Please find below the timings and the configurations.
To read from Database and write 14,00,000 records it took 17 hours and it took 48 hours to write 74,00,000 records.
1) Trying to write 2 files in parallel (in 2 steps). Later would keep 14 steps in parallel each step writing huge chunks of data around the same as above.
2) Commit interval of 10,000.
3) Throttle limit of 2
4) FlatFileItemWriter to write the files.
5) The Data base, app tier and file store are at different locations.
6) Have only 2 CPU machine (64 bit) for now but would be running on a 64 CPU machine.
7) Kept the heap size to 3GB.
Please can you'll help in suggesting any performance change to reduce the timings for the 2 file that i am writing.
Thanks a lot in advance.
Nov 26th, 2012, 01:04 PM
what is your disk infrastructure?
Nov 26th, 2012, 07:46 PM
I guess that your process has three part, ItemReader, ItemProcessor, ItemWriter.
How long time does each part take?
And do you use LineAggregator in FlatFileItemWriter?

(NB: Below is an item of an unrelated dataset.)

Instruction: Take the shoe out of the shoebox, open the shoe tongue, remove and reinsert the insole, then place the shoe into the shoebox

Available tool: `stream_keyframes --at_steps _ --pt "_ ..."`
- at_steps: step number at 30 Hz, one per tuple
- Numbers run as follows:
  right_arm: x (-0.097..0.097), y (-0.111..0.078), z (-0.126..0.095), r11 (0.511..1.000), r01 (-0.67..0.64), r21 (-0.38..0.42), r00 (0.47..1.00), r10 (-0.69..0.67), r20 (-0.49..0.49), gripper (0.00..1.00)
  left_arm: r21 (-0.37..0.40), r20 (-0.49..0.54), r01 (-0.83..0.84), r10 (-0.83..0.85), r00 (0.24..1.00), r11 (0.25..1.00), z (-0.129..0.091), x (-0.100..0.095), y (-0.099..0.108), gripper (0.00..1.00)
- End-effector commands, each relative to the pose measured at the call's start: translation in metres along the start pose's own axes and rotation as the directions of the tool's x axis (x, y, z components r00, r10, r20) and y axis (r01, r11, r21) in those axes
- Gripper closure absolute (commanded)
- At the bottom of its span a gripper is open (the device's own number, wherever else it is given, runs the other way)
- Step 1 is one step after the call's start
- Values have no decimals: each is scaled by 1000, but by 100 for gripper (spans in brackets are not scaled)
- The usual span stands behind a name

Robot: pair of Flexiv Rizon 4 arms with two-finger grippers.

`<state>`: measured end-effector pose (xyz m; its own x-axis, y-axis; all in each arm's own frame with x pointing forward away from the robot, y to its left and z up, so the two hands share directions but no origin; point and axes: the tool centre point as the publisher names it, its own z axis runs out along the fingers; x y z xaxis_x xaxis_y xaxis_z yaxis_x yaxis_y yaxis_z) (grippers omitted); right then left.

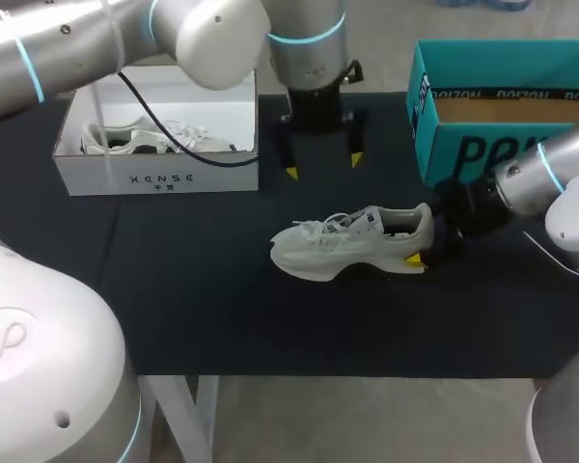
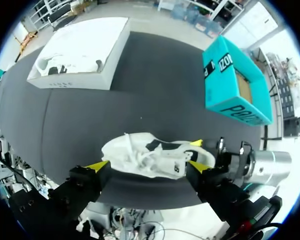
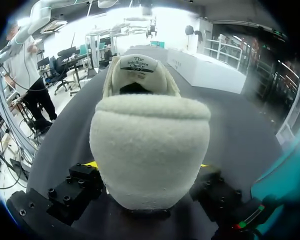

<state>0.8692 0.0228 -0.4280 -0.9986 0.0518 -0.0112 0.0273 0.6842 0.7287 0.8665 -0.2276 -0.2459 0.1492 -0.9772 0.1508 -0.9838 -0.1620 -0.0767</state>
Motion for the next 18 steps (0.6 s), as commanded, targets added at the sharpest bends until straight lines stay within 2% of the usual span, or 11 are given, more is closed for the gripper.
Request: stream_keyframes --at_steps 1,5,9,18 --pt "0 0 2 1000 1 2 1000 -1 2 100 -8 22 -72 72 997 997 21 23 16 0" --pt "0 0 2 1000 1 2 1000 -1 2 100 -26 30 -140 141 990 990 32 31 33 0" --pt "0 0 2 1000 1 2 1000 -1 2 100 -43 38 -178 180 983 983 44 34 41 0" --pt "0 0 2 1000 1 2 1000 -1 2 100 -83 89 -237 244 966 968 76 43 38 0"
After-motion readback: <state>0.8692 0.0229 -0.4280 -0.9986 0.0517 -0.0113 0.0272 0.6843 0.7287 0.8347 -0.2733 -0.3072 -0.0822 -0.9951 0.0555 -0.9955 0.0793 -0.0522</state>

Could these informations open the way?
Because select SQL with paging takes long time, and complex LineAggregator also takes long time.
And I have one more question.
Select SQL with paging is correct?
If paging SQL is not correct, duplicate records are selected any number of times.
I'm sorry if I misunderstood your question.
Nov 30th, 2012, 06:26 AM
Thanks a lot for the responses. I looked at the box that we were using and as mentioned before mine was a 2 CPU machine and was writing 2 files with 2 parallel steps. I shifted to a better box i.e. went on a 64 CPU box and could write the same volumes of data as mentioned in my earlier post in 5 hours and 45 minutes. I think its got to do with the way thread are processed by the CPU and the way it is given priority. By having multiple CPU's the threads created by other processes do not block the extract creation threads.
I have one more question and that is with respect to fetch size. I had changed the fetch size to be same as my commit interval i.e. 10000 but that does seem to give any better times. The default fetch size that I read is 10. So even after changing the fetch size the times that I am getting are the same. Does playing with fetch size really help in large volumes of data?
Thanks once again.
Nov 30th, 2012, 10:30 AM
It can make a difference on large volumes of data. Which ItemReader you're using to access the database will impact how much of a difference that makes. For example, for every page fetched using the JdbcPaginingItemReader a new SQL query is executed. So if you have a larger page, you run less queries. Obviously this operation doesn't occur in a vacuum though and all aspects of your job need to be looked at to be sure the true performance impact.